Wimbish is believed to have written the letter the day after he allegedly got into a verbal altercation with a voter, who was not identified, after they claimed that Wimbish and another poll worker were distracting voters waiting in line to cast their ballots early. Wimbish googled the voter’s name that same day, and later Googled nearby post offices shortly after 1 a.m. the next day.
“Based on my investigation, I believe that Wimbish conducted the Google search on his own name to confirm what information was available about him and other poll workers online,” James Maxwell, a special agent with the Federal Bureau of Investigation, wrote in the criminal complaint filed against Wimbish. “I believe that Wimbish wrote the letter pretending to be [the voter,] because the letter references Wimbish and [the other poll worker] ‘distracting voters,’ the same complaint that [the voter] voiced the day before the letter was dated.”
The day after the letter was received at the polling location, Wimbish attempted to pin the threat on the disgruntled voter he had an altercation with.
On Monday, the same day the 25-year-old was taken into custody, the FBI searched Wimbish’s computer and found a document titled “BOOM TOY” that was dated October 18, court documents revealed.
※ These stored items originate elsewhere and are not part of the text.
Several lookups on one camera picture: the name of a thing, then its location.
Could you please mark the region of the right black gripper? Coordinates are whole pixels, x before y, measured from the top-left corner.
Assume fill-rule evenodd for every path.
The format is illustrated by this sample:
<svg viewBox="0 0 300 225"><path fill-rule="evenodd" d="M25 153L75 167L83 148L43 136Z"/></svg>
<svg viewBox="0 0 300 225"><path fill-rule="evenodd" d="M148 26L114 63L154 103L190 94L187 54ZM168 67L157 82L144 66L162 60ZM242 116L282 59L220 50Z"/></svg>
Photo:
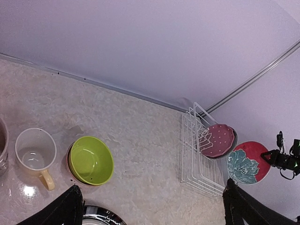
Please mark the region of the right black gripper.
<svg viewBox="0 0 300 225"><path fill-rule="evenodd" d="M282 170L290 170L294 175L300 173L300 155L287 155L280 153L280 150L271 150L260 154L261 158L270 166Z"/></svg>

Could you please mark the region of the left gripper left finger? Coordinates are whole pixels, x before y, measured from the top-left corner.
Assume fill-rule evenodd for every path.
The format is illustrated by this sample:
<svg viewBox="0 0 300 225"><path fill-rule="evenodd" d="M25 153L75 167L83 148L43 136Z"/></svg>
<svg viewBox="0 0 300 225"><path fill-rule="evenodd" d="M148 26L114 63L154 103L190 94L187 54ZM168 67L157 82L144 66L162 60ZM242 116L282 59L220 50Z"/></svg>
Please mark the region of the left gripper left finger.
<svg viewBox="0 0 300 225"><path fill-rule="evenodd" d="M71 186L44 209L20 222L21 225L81 225L84 201L80 188Z"/></svg>

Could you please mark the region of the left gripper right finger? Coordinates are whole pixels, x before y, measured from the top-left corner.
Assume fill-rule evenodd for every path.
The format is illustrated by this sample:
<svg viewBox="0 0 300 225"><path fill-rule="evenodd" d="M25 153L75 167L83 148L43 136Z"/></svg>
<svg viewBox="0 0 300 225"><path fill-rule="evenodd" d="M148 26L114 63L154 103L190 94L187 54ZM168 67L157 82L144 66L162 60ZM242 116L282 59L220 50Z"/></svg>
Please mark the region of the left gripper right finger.
<svg viewBox="0 0 300 225"><path fill-rule="evenodd" d="M222 197L227 225L296 225L298 223L260 203L231 178L227 180Z"/></svg>

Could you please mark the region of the black rimmed plate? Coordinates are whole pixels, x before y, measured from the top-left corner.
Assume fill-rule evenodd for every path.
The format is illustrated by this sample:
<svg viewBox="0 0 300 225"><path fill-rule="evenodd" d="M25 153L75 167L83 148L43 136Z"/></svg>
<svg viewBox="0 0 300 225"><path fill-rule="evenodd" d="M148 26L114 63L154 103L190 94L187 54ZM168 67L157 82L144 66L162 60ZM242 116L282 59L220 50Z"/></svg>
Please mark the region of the black rimmed plate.
<svg viewBox="0 0 300 225"><path fill-rule="evenodd" d="M114 212L99 207L86 205L83 209L83 225L126 225L125 221Z"/></svg>

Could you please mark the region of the dark red plate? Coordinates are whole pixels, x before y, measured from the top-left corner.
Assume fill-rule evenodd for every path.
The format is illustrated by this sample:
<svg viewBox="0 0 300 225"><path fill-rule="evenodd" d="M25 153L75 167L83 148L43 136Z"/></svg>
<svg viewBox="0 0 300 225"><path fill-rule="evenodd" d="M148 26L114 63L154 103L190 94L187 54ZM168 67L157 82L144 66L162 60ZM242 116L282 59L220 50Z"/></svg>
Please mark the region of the dark red plate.
<svg viewBox="0 0 300 225"><path fill-rule="evenodd" d="M261 157L268 152L259 142L249 141L236 146L227 158L227 172L230 178L242 185L253 185L262 181L271 166Z"/></svg>

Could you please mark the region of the green bowl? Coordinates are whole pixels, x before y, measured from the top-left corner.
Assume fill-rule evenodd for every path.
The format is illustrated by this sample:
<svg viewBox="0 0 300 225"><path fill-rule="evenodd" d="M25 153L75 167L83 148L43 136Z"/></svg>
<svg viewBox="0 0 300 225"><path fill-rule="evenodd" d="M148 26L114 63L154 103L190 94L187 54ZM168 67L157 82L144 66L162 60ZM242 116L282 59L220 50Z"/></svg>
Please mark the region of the green bowl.
<svg viewBox="0 0 300 225"><path fill-rule="evenodd" d="M71 148L68 161L74 176L94 186L107 183L114 172L111 151L104 142L93 136L77 139Z"/></svg>

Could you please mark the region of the white red patterned bowl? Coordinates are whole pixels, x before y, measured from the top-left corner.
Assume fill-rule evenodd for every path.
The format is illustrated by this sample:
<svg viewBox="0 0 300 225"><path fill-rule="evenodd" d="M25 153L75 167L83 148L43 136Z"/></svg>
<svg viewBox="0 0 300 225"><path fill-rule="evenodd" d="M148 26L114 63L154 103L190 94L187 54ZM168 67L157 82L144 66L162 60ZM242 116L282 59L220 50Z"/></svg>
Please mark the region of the white red patterned bowl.
<svg viewBox="0 0 300 225"><path fill-rule="evenodd" d="M80 183L81 185L85 185L85 186L87 186L87 187L96 187L96 186L94 186L94 185L91 185L91 184L88 184L88 183L86 183L86 182L80 181L76 176L73 175L73 173L72 173L72 171L71 171L71 167L70 167L71 164L70 164L69 161L68 161L68 157L69 157L69 155L70 155L70 151L71 151L71 148L72 148L73 144L74 144L74 142L69 146L69 148L68 148L68 150L67 150L67 153L66 153L66 167L67 167L68 172L70 173L70 175L72 176L72 178L73 178L73 180L74 180L75 182Z"/></svg>

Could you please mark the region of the pale yellow mug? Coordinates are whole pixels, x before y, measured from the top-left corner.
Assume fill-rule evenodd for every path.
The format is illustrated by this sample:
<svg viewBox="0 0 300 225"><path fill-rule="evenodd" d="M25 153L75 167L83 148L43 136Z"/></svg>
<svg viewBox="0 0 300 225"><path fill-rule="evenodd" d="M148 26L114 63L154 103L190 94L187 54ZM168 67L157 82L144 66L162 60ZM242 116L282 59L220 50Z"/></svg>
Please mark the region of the pale yellow mug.
<svg viewBox="0 0 300 225"><path fill-rule="evenodd" d="M22 131L15 142L15 155L21 169L41 178L47 190L55 189L49 168L56 159L57 147L48 132L41 128L28 128Z"/></svg>

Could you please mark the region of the teal floral mug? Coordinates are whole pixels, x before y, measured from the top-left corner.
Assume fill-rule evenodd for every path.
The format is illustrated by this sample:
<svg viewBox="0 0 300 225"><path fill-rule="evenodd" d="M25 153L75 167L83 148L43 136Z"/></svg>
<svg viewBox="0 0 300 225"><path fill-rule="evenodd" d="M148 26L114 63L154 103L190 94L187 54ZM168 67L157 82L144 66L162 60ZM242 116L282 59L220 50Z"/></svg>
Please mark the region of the teal floral mug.
<svg viewBox="0 0 300 225"><path fill-rule="evenodd" d="M8 169L9 132L5 121L0 118L0 176Z"/></svg>

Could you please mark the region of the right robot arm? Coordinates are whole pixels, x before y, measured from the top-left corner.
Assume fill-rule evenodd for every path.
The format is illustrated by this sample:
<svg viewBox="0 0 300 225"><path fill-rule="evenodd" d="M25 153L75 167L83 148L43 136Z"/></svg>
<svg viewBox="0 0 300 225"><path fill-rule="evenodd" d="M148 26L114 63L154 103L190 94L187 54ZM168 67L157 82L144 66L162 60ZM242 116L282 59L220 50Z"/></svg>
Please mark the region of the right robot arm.
<svg viewBox="0 0 300 225"><path fill-rule="evenodd" d="M279 169L280 175L285 179L292 180L300 174L300 141L294 139L293 146L290 148L289 154L281 153L280 150L271 150L264 152L261 158L269 165ZM282 170L292 171L292 177L288 178L282 174Z"/></svg>
A copy of the letter was also found in his printer.
The letter referred to Wimbish as a “young liberal woke idiot,” and accused him of trying to “influence peoples votes in line,” USAToday reported. The later further stated that the writer was “on the hunt” for Wimbish and another poll worker for “fu**ing up my ballot.”
“Your woke liberal should look over their shoulder I have to do whatever it takes for [unspecified candidate] to win Georgia,” the letter reportedly stated. It concluded with reference to a “boom toy,” which is believed to be slang for an explosive device.
X page belonging to Nicholas Wimbish, the Georgia grad student accused of mailing in a bomb threat on a polling location, is filled with anti-Trump posts pic.twitter.com/8pWhAUXkpU
— Cullen McCue (@CullenMcCue) November 5, 2024
While Wimbish is a registered Republican, he has shared several anti-Trump posts on X.
“A Georgia voter told Fox today ‘Although I am a conservative, I did not vote for Donald Trump because the values he is representing are not mine,'” reads one post that was shared by Wimbish.
He also referred to Trump voters as “classless,” shared a post from Filipowksi that referred to a Trump supporters as “racist, misogynist, nut job followers,” reposted MSNBC’s Lawrence O’Donnell, and celebrated Trump’s conviction in Manhattan District Attorney Alvin Bragg’s hush money case.